The lost friend
The lost friend
“Oneweek ago, there was a little boy playing here; I wish that I could see him now. I liked that little boy. I did not know why I liked him. I see a great many boys every day, but none looked so gay and so happy as he did. They told me he was ill. He cannot be still ill, for his cheek was soft and fair, and his step was strong. He was as old as I am, but not older; and when sometimes I have been ill, I have very soon got well again. Perhaps this woman can tell me where to find him. I am sure she is kind, for she stayed to give some money to that old man with white hair, who walks with a crutch; and she smiled too, as if she loved to do good. I will ask her, and she will take me to him.
“Good woman, will you tell me where I can find a little boy who played here last week, with bright hair like gold, and eyes that looked kind, and seemed to say that he was happy?”
When little Alice Grey had said this, the woman, to whom she spoke, led her by the hand to where an old church stood; ivy had grown all over its walls, and round it on every side were graves; a great, great many. Some of them had cold white stone over them; others had only flowers planted round, and pretty trees grew there, with long branches bent down, as if they too wept for the dead. There was a little mound of earth, that must have been newly made, for the grass over it was not fresh or green, but looked as if it had been cut up with a spade, and there were no flowers yet round about it.
When the woman came to the grave, she said, in a low, sad voice, “The little boy with the bright hair and the happy eye is laid there to sleep.”
Then Alice wept very much and said, “Mamma has often told me of this, but I did not think it would come so very true;” and she cried a great deal, and sat down beside the little grave, and said, “Six days ago I saw him, and now he has gone away: he will never play any more; yet, then he looked quite well and happy.
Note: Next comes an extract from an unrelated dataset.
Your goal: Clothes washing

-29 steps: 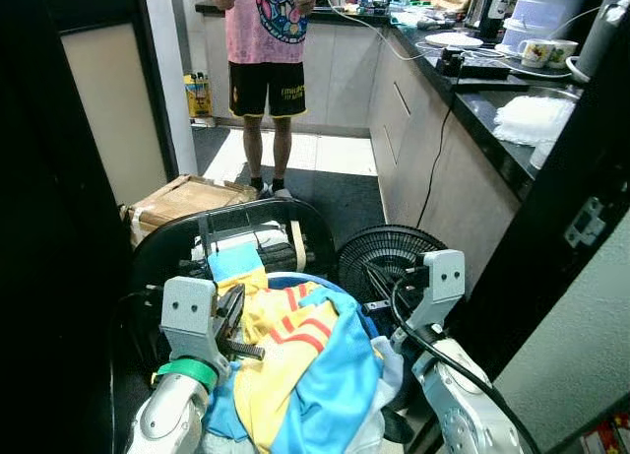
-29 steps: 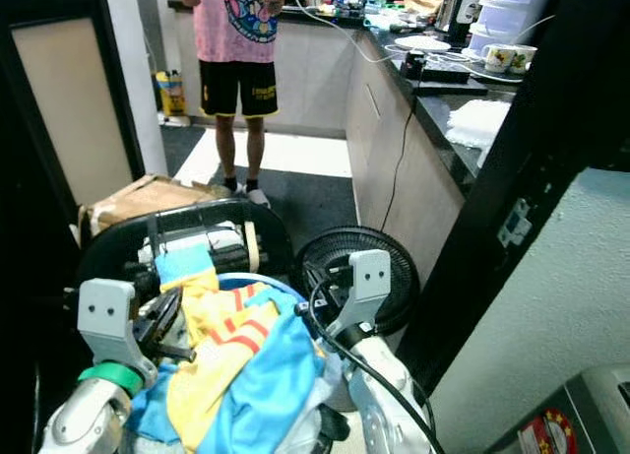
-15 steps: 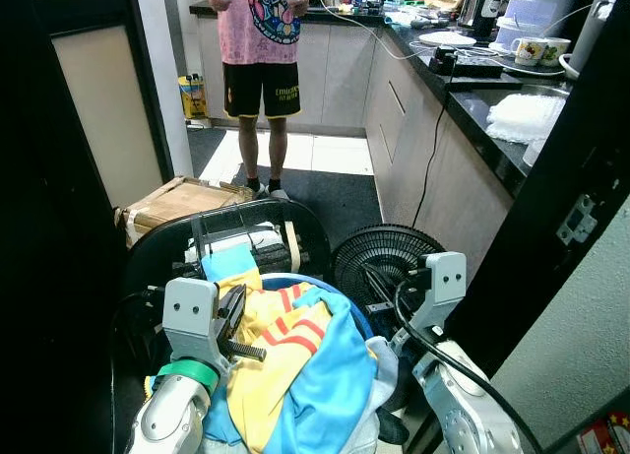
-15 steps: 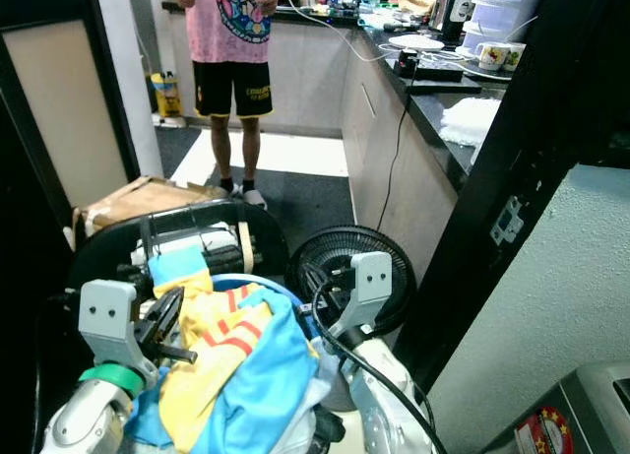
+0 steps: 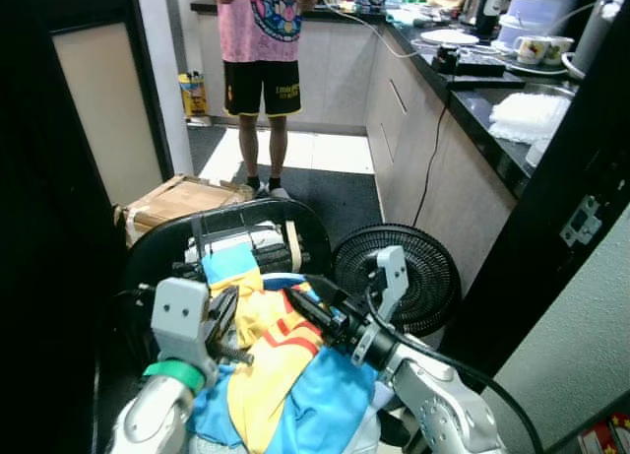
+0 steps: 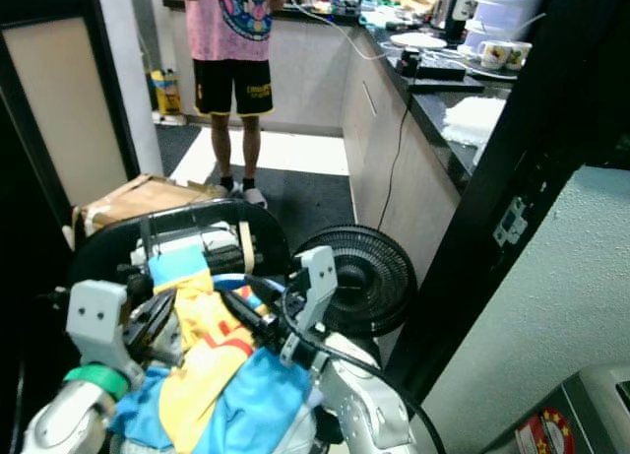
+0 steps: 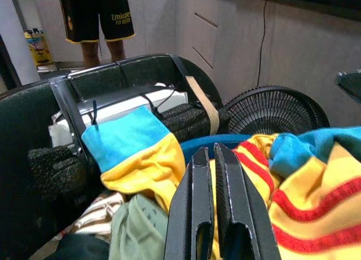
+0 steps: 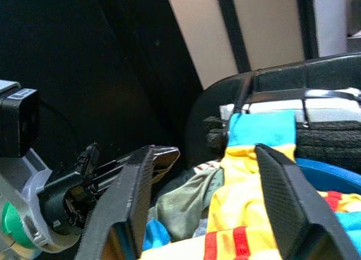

He did not join with the other boys when they were bad; he did not even run after the blue butterflies; he said it might hurt them. Good little boy! he liked better to gather the wild flowers that grew about; and now, perhaps, he is gathering flowers in God’s own garden, in heaven.” When the woman saw that Alice was herself a good child, she sat down by her side, and took her hand in hers and said, “Yes, God is good, and he puts it into our hearts to hope and to think that the little child is happy in heaven, that wemay not be too sorry for his having gone away.
“He never wished to do evil; he loved everybody and everything that was good. He was gentle, and was never heard to speak what was not true; he was good to the poor, and when he had nothing else to give them, he gave them kind words, so that all blessed him; and God too will bless him, for he loves those who love him; so that we should not grieve that he is taken away, but be happy that he was ready to go. God calls the strong as well as the weak; little children as well as old people; and it may be, that you or I may soon be laid by the side of the little child. Shall we pray that by his side, also, we may see God when we rise from the grave?”
Then little Alice knelt by her side, and laid her head on the grave and prayed; and when they got up, she could not go again and play in the very spot where a few days before she had seen that pretty child at play; so that she went home, and put her arms round her mother’s neck, and said, “Mamma, teach me to be good, for God has taken a little child like me to the grave, and, perhaps, he may take me too before I am ready for heaven, if I do not from this very day begin to please him more.”